Молодежь Ростовых сидит на диване в темной комнате, в окна падает на пол серебряный свет месяца. Все разговаривают шепотом, охваченные светлым, таинственным настроением. Вспоминают впечатления самого дальнего прошлого, где сновидения сливаются с действительностью, — и тихо смеются, радуясь чему–то.
«— Знаешь, я думаю, — сказала Наташа шепотом, придвигаясь к Николаю и Соне, — что когда так вспоминаешь, вспоминаешь, все вспоминаешь, до того довспоминаешься, что помнишь то, что было еще прежде, чем я была на свете…
— Это метампсихоза, — сказала Соня, которая всегда хорошо училась и все помнила. — Египтяне верили, что наши души были в животных и опять пойдут в животных.
— Нет, знаешь, я не верю этому, чтобы мы были в животных, — сказала Наташа тем же шепотом, хотя и музыка кончилась, — а я знаю, наверное, что мы были ангелами там где–то и здесь были и от этого все помним.
— Ежели бы мы были ангелами, так за что же мы попали ниже? — сказал Николай. — Нет, этого не может быть.
— Не ниже, кто тебе сказал, что ниже?
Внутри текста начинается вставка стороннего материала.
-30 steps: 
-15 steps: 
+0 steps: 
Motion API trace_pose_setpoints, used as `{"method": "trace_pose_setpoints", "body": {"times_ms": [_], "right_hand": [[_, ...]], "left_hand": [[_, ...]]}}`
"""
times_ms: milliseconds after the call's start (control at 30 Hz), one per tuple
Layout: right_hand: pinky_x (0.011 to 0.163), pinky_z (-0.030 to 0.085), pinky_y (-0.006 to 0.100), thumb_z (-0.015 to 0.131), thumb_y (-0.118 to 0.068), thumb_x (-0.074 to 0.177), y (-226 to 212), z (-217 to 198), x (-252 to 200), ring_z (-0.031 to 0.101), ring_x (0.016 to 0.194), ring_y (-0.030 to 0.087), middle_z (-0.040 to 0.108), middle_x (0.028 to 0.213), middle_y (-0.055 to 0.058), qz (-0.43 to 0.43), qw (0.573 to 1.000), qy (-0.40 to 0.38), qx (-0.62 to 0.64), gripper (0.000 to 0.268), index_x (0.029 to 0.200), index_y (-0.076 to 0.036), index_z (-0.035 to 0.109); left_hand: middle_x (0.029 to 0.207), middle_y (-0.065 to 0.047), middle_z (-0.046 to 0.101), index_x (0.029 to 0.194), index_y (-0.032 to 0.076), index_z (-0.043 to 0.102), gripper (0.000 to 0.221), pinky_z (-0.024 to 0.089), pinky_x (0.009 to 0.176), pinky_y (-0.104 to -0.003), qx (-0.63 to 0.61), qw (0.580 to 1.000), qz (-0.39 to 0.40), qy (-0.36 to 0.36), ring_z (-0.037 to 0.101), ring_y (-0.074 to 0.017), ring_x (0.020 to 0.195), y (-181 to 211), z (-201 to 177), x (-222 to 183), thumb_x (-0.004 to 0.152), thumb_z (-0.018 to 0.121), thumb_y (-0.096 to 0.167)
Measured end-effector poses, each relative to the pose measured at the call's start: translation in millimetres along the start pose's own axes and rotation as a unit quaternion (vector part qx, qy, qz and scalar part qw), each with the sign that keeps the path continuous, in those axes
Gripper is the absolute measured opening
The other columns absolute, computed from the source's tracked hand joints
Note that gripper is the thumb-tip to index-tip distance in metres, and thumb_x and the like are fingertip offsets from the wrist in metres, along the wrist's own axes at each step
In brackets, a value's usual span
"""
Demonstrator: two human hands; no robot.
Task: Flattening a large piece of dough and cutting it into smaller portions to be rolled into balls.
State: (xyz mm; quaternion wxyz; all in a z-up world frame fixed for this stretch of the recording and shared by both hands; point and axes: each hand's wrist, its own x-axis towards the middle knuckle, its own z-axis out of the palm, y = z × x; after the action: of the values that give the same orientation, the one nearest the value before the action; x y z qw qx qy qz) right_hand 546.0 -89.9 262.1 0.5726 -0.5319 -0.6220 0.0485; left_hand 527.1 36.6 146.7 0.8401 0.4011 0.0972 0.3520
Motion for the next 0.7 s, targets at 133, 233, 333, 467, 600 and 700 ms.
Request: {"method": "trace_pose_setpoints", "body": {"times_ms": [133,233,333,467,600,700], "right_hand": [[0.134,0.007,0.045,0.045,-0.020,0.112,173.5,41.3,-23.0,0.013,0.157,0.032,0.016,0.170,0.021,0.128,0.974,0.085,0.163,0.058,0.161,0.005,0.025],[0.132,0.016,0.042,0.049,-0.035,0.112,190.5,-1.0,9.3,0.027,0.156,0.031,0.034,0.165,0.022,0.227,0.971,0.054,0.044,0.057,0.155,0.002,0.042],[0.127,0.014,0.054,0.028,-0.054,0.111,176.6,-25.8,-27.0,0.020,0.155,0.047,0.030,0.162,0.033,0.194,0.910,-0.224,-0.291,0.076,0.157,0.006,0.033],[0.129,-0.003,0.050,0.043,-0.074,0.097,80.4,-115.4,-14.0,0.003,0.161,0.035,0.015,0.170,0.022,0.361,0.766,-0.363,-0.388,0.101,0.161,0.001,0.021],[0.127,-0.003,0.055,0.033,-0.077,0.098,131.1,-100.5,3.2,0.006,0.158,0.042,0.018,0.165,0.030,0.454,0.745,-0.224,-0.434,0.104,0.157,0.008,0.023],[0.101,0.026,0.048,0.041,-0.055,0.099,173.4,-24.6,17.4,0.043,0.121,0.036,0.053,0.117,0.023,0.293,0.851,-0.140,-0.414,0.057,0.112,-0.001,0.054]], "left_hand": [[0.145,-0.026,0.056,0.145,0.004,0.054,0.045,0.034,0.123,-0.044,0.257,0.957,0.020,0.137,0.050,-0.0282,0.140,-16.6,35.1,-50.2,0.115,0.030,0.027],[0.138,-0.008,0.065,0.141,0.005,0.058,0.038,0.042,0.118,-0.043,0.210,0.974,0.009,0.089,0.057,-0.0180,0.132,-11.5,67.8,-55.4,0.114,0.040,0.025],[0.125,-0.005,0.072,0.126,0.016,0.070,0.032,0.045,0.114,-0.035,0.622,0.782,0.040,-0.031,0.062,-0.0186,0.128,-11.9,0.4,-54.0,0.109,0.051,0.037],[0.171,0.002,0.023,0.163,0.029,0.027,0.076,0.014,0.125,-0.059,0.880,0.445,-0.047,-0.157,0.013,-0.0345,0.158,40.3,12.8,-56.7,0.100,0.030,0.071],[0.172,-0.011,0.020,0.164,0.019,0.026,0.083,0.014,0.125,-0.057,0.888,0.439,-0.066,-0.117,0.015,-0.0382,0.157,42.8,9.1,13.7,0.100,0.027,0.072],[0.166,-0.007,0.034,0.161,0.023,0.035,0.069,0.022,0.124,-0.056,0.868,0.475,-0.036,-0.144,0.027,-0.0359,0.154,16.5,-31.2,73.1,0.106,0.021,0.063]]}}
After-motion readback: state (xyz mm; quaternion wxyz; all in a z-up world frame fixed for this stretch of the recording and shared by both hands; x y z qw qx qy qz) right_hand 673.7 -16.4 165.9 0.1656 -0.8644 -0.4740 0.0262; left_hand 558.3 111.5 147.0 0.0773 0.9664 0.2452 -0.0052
Почему я знаю, чем я была прежде, — с убеждением возразила Наташа».
«Не ниже ангелов»… Это не девушка сболтнула, не зная, что говорит. Это душа Толстого сказала. Потому что именно Наташа–то и есть подлинная душа Толстого.
Ничем несокрушимая вера в светлое существо человеческой души — это одна из самых характерных особенностей Толстого. «Человек — это то, чему не может быть оценки, выше чего ничего нет», — говорит он. Эта–то вера лежит в основе и его позднейшего учения о непротивлении злу. Только ею можно объяснить то упорство, ту странную слепоту, с которою Толстой возражает против очевидности. Ею только можно объяснить знаменитое письмо к Александру III, которое в 1881 году пишет пятидесятитрехлетний старик, по–детски верящий в силу добра. И ею же только можно объяснить, например, недавнее письмо по поводу ареста его секретаря Гусева. Естественное негодование против бессмысленного насилия наших Даву у Толстого, мы видели, выливается вот во что: «Подумайте о себе, о своей жизни… Загляните себе в душу, пожалейте себя».
Вот именно такие настроения переживал каждый из нас очень, очень давно, в раннем детстве. Тогда было это непонимание и недоумение — как люди могут не ужасаться сами перед собою тех жестокостей, которые они делают? Тогда было в сердце то непосредственное, из глубины души идущее знание, которое мы видим в длинношеем мальчике, смотрящем в «Воскресении» на арестантов. «Не смигивая и не спуская глаз, смотрел мальчик на шествие арестантов. Он знал еще твердо и несомненно, узнав это прямо от бога, что люди эти были точно такие же, как и он сам, как и все люди, и что поэтому над этими людьми было кем–то сделано что–то дурное, такое, чего не должно делать, и ему было жалко их, и он испытывал ужас и перед теми людьми, которые были закованы и обриты, и перед теми, которые их заковали и брили».
Давно замечено, что каждый художник в творчестве своем как бы отражает один определенный человеческий возраст. Гончаров и в самых юношеских своих произведениях был стариком. Юноша Лермонтов все время был взрослым человеком. Взрослый Пушкин до конца жизни оставался юношей. Во Льве Толстом мы имеем редкий пример, где художник все время остается ребенком. Ребенком не только в отношении своем к «добру», а и во всех характернейших особенностях ребенка — в радостной свежести чувства, в пенящемся сознании жизни, в чистоте отношения к жизни, в ощущении таинственной ее значительности даже… даже в самом слоге.